È il caso di parlare di autentico gretinismo, in ogni senso, nel dover co-finanziare un simile fondo per poi poterne utilizzare una minima parte, laddove non solo l’Ilva di Taranto, ma perfino le tante industrie del nord Italia dovrebbero poterne usufruire per attuare seriamente un tanto di quell’ecologismo. A nulla valgono le richieste pentastellate, tra un’esultanza e l’altra per il “traguardo” ecologista sul quale da sempre puntano, di poter scorporare gli investimenti dal deficit. Ursula rispose già di no a novembre appellandolo come green washing, ambientalismo di facciata. Se lo si vuol portare avanti lo si deve fare con sacrificio, contribuendo per la quantità decisa e utilizzandone una porzione senza avere ad oggi alcuna indicazione su modalità, condizionalità di accesso e allocazione del fondo (ancora tutta da discutere), né tantomeno un vero e proprio piano d’impiego per le industrie inquinanti. Troppo presto per cantare vittoria, anche sull’abbattimento delle lobbies anti-ecologiste.

Peraltro, a tal proposito, tra i maggiori beneficiari del Green Deal figurano esattamente la Polonia, con 2 miliardi di €, e la Germania, rispettivamente primo e secondo paese produttore ed esportatore di energia ottenuta tramite centrali a carbone (oltre ad averne 7 nucleari in funzione, nel caso tedesco) tra fossile e lignite. La Germania che si è impegnata a diminuire la funzione di tali centri di produzione entro il 2038 ne ha tutt’ora 34 attivi a pieno regime e, nonostante le dichiarazioni e l’implementazione di fonti rinnovabili, ne metterà in funzione uno nuovo da 1,5 mld nel giugno 2020 a Dortmund, il Datteln 4. Un evento paradossale che parla più di qualsiasi altro impegno pattizio sul fronte ambientalista.

D’altra parte la Polonia, paese già ampiamente beneficiario nel complesso del bilancio europeo è il massimo produttore e utente di tale energia del continente e non ha dato alcun segno nel voler dismettere un’industria che dà lavoro ad almeno 100mila dipendenti, anche correndo il rischio di sanzioni, e costituisce, quanto ad indipendenza energetica, un elemento politico e geopolitico non sottovalutabile, essendo il carbone l’unica risorsa abbondante e facilmente accessibile del paese, che ritiene di non doversi inimicare il proprio principale fornitore di gas naturale, la Russia. Quali garanzie si possono ottenere da questi paesi, alle condizioni attuali, pur avendo già stanziato in loro favore simili cifre, provenienti dai bilanci di ogni altro membro?

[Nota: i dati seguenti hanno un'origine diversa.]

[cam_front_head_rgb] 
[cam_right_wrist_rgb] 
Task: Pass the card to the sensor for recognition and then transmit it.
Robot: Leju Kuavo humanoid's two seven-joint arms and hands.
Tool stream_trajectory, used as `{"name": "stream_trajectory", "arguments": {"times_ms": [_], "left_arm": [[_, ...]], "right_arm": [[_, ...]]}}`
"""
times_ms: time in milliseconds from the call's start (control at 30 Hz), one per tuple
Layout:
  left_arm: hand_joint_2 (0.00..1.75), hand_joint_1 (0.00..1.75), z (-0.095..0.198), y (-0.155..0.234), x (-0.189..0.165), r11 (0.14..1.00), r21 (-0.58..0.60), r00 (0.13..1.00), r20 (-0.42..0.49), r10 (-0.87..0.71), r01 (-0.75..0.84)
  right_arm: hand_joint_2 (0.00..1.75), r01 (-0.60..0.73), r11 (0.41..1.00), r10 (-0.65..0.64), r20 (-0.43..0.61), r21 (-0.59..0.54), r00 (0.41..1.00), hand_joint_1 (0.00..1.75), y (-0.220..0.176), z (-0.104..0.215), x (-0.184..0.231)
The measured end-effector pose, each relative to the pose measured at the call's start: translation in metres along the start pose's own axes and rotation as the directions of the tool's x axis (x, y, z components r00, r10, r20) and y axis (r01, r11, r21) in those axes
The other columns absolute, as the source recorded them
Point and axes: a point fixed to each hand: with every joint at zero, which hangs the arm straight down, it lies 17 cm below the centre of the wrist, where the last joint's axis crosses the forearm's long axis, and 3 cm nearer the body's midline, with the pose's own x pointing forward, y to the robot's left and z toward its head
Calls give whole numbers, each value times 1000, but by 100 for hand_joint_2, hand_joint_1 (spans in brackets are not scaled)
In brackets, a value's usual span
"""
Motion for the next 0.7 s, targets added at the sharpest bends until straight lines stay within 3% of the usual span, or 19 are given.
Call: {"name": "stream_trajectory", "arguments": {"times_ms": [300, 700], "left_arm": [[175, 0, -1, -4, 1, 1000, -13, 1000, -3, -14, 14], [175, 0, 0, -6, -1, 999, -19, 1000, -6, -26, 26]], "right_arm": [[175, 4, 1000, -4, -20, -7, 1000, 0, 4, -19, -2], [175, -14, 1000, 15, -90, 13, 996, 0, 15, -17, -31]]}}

Rimane inevitabile domandarsi delle conseguenze per le imprese, soprattutto piccole e medie, la grande maggioranza di quelle italiane. La transizione non è senza costi e non si manca di evidenziare, come ha fatto prontamente Dombrovskis, che gli investimenti privati costituiranno la fetta più grande del Deal. Si può essere tanto certi che le imprese non dovranno impiegare gran parte delle loro risorse nell’adeguamento green delle produzioni, considerando tutta la normativa ben assodata dei vincoli agli aiuti di Stato? Basti pensare anche solo ad una regola come il de minimis”, la quale al fine di non violare le norme sulla concorrenza, impone di non poter aiutare le imprese per più di 200mila € in tre anni, fatta salva l’industria carboniera (il paradosso dei paradossi). Si potrebbe prospettare come un ulteriore modo per falciare imprese ancora intente a resistere, nelle periferie provinciali soprattutto, ammazzandone la competitività anche sul mercato internazionale, dove le produzioni meno ecologiste al mondo (segnatamente quelle dell’estremo oriente) possono presentarsi con il prezzo più conveniente, anche per questo motivo, oltre che per il dislivello salariale dei lavoratori.

Ad ogni modo bene dice Sassoli, Presidente del Parlamento UE, quando chiama il Green Deal “scommessa” per il nuovo modello di sviluppo. Intanto noi contribuenti abbiamo puntato soldi che non rivedremo, una costante ormai, poi si vedrà.